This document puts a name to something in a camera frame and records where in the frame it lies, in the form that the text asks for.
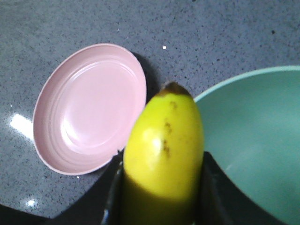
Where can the green bowl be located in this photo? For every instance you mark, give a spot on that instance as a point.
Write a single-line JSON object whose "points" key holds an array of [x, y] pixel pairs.
{"points": [[251, 128]]}

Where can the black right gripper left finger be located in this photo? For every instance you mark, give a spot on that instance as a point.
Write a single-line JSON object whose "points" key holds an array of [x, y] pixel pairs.
{"points": [[99, 206]]}

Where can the yellow banana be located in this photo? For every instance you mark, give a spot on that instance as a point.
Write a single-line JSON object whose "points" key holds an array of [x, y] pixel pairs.
{"points": [[163, 160]]}

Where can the pink plate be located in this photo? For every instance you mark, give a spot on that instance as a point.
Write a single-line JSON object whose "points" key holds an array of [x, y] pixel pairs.
{"points": [[86, 109]]}

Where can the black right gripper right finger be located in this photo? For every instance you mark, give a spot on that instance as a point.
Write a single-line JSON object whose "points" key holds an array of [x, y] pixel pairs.
{"points": [[229, 199]]}

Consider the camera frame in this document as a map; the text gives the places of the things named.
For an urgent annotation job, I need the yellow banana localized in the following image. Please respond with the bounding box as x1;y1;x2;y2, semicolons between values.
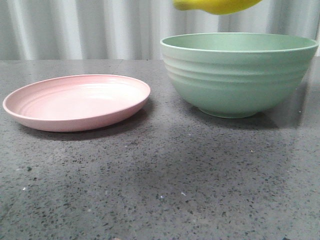
173;0;260;15

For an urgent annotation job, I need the green bowl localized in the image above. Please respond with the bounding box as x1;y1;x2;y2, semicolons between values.
160;32;318;119

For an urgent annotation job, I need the pink plate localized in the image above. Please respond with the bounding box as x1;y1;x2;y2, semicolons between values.
2;74;151;132

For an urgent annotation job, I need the white curtain backdrop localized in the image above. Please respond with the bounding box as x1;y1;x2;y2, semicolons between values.
0;0;320;60

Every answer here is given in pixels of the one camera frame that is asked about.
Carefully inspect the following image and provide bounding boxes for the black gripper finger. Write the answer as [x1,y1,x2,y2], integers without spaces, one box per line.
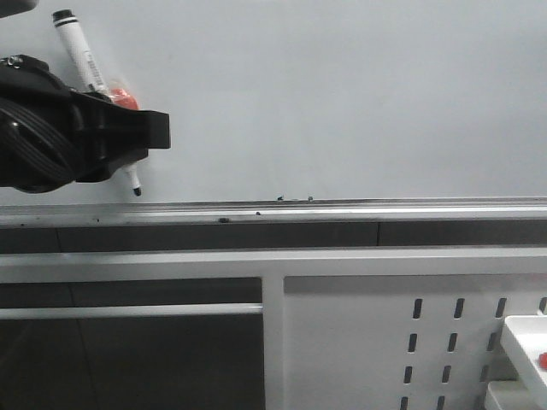
[75,149,149,183]
[79,92,171,149]

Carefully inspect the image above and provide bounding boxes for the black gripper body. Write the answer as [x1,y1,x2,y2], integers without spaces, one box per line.
[1,55,106,193]

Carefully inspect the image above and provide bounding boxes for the red round magnet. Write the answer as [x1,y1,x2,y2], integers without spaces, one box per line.
[108,79,139,110]

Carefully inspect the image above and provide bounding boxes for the white black whiteboard marker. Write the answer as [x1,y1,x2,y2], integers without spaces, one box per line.
[51,9,144,198]

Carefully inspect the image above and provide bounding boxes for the white whiteboard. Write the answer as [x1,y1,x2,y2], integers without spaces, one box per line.
[1,1,546,205]

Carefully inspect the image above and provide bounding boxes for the white slotted pegboard panel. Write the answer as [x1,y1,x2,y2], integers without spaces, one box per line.
[284,274,546,409]

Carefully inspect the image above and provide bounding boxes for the white plastic bin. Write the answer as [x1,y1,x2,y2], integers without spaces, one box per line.
[500,315,546,409]
[484,381,538,410]

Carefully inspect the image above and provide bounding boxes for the lower white plastic bin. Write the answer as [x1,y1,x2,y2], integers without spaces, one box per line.
[484,381,538,410]

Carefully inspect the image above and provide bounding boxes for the small red object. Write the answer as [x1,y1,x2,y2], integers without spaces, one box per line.
[538,352,547,370]

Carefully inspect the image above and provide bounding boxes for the white metal frame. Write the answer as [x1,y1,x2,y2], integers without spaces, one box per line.
[1,248,546,409]

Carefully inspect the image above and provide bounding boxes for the aluminium whiteboard tray rail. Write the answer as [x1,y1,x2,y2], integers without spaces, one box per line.
[1,197,546,228]

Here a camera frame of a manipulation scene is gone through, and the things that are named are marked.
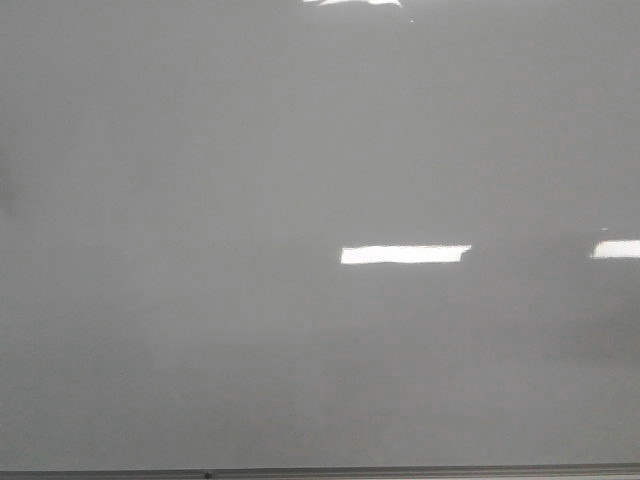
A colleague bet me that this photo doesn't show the white whiteboard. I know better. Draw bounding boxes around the white whiteboard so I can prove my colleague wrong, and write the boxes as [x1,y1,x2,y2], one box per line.
[1,1,639,470]

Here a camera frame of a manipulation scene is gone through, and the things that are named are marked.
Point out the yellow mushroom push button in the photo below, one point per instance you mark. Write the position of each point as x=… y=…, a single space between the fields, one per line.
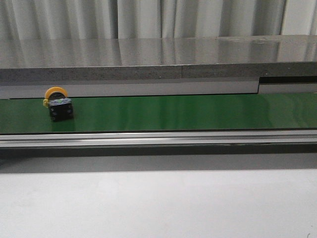
x=58 y=103

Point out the aluminium front conveyor rail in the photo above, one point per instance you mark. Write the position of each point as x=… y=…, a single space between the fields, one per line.
x=187 y=138

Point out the white pleated curtain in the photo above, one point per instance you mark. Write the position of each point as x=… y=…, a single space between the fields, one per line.
x=122 y=19

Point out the grey rear conveyor rail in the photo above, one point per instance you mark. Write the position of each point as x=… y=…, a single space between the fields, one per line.
x=147 y=87

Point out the green conveyor belt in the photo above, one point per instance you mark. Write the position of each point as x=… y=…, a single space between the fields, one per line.
x=165 y=113

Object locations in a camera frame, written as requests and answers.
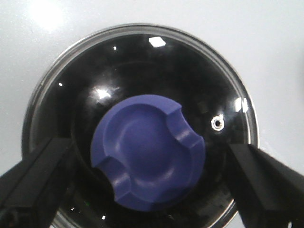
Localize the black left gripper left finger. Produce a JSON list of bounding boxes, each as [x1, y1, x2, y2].
[[0, 138, 73, 228]]

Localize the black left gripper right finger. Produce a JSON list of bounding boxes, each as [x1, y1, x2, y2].
[[227, 144, 304, 228]]

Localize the glass lid blue knob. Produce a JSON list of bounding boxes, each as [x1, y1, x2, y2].
[[21, 24, 259, 228]]

◆ Instructions for the task ◆
The required output is a copy of each line in the records where the string "document" occurs.

◆ Answer space ◆
This document puts a name to something in a camera frame and records where in the frame it lies, in the form that the text asks for.
Consider the camera frame in this document as a map; the text gives the places of the things named.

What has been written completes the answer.